Inspired by Timothy Morton’s ideas about Hyperobjects, which are concepts so vast that our senses can no longer encompass them, such as AI, climate change, the global economy, and the Internet, we aim to create small and comprehensible units, both tangible and fragile installations, that reflect or ironically summarize the hopelessness of trying to understand, embrace, or interpret the world around us.

What it does

The Slow Walker project turns the analog world inside out and makes it reborn in the digital one. In this experience, a microscopic tardigrade is placed as a gigantic object, made visually present in augmented reality (AR). Everything the audience needs is a smartphone and a pair of headphones. The creature measures about 100 meters in length and moves extremely slowly, grazing and interacting with the audience as they come closer. The digital artwork is accompanied by a soundtrack by the secretive electronica artist Abul Mogard and a voice over, providing an extra dimension to the highly social sculpture.

How we built it

The project is built using Unity with Google Geospatial API and AR Core / AR Kit. The creature is sculpted using 3DCoat, and then rigged and animated in Blender. The voice over is created using AI in ElevenLabs. The VO and sound design is played back spatially in Unity, which results in a binaural soundscape, in real time depending on where the user and the creature is located. The binaural sound mix adds to the animals presence in the AR experience.

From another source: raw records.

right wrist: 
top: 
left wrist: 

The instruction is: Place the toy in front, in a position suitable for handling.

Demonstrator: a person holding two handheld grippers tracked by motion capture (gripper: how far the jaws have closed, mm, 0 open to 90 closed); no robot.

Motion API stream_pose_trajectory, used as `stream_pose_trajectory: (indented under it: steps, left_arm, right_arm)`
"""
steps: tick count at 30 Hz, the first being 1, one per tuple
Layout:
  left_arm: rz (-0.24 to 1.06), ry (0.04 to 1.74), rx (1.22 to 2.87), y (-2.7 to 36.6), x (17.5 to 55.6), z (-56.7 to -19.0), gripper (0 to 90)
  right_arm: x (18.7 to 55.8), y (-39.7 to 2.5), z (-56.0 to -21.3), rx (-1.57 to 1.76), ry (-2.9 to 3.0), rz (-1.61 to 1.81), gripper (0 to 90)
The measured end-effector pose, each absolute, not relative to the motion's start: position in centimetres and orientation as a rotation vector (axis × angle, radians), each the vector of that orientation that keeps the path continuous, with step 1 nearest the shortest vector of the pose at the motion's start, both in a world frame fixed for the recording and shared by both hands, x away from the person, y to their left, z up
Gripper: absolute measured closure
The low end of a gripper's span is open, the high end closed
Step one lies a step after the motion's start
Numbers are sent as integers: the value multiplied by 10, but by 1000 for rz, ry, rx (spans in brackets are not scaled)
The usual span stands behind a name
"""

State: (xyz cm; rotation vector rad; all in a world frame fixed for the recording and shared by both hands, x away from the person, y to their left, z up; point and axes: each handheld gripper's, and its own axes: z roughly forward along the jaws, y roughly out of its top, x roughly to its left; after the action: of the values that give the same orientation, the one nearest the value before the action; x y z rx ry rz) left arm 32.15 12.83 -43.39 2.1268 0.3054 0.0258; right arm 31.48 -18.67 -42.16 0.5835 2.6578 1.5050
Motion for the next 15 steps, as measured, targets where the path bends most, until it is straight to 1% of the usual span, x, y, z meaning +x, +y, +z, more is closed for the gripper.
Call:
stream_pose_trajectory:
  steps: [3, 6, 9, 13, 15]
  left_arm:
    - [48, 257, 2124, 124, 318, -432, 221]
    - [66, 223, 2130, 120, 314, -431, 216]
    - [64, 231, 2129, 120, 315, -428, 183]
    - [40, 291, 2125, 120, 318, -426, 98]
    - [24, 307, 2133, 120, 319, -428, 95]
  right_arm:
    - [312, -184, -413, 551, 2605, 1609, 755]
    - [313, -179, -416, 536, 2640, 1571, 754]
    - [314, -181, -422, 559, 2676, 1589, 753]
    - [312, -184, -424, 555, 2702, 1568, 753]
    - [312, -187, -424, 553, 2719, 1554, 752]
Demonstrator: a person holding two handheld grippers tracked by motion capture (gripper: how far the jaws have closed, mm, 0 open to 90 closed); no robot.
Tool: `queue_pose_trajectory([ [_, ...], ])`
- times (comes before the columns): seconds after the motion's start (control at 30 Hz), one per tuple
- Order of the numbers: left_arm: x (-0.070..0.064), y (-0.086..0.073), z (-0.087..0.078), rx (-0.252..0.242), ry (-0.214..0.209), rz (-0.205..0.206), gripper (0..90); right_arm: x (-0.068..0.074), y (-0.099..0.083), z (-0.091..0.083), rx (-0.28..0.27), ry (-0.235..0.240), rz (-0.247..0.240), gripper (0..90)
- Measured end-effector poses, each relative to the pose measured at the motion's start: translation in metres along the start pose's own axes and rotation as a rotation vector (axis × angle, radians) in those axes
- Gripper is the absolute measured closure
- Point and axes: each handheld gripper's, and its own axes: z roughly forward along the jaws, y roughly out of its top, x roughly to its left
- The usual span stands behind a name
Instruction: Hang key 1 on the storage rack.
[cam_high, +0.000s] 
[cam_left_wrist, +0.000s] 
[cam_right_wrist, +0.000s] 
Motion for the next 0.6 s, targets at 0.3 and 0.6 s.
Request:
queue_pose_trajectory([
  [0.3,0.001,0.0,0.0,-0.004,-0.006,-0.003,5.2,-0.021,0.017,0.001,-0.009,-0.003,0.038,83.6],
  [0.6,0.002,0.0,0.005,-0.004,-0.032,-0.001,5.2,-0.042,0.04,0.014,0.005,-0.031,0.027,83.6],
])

What's next for Slow Walker

The project premiered at The Otherworldly Festival in Uppsala, Sweden in October 2023. This was a pilot for potential future collaborations between institutions, private technology partners, and the non-profits for a new form of large-scale digitally generated public art. The artwork aims to showcase the development possibilities that exist with idea-based art and new technology, a hybridized form that combines AR, text, and music in a staging of urban space. The Slow Walker project will be further developed and launched again in the summer of 2024 in Stockholm, Sweden in a collaboration with The Stockholm Technology Museum. We are also in the process of setting up Slow Walker in Montreal, Canada and Copenhagen, Denmark for the spring/summer 24.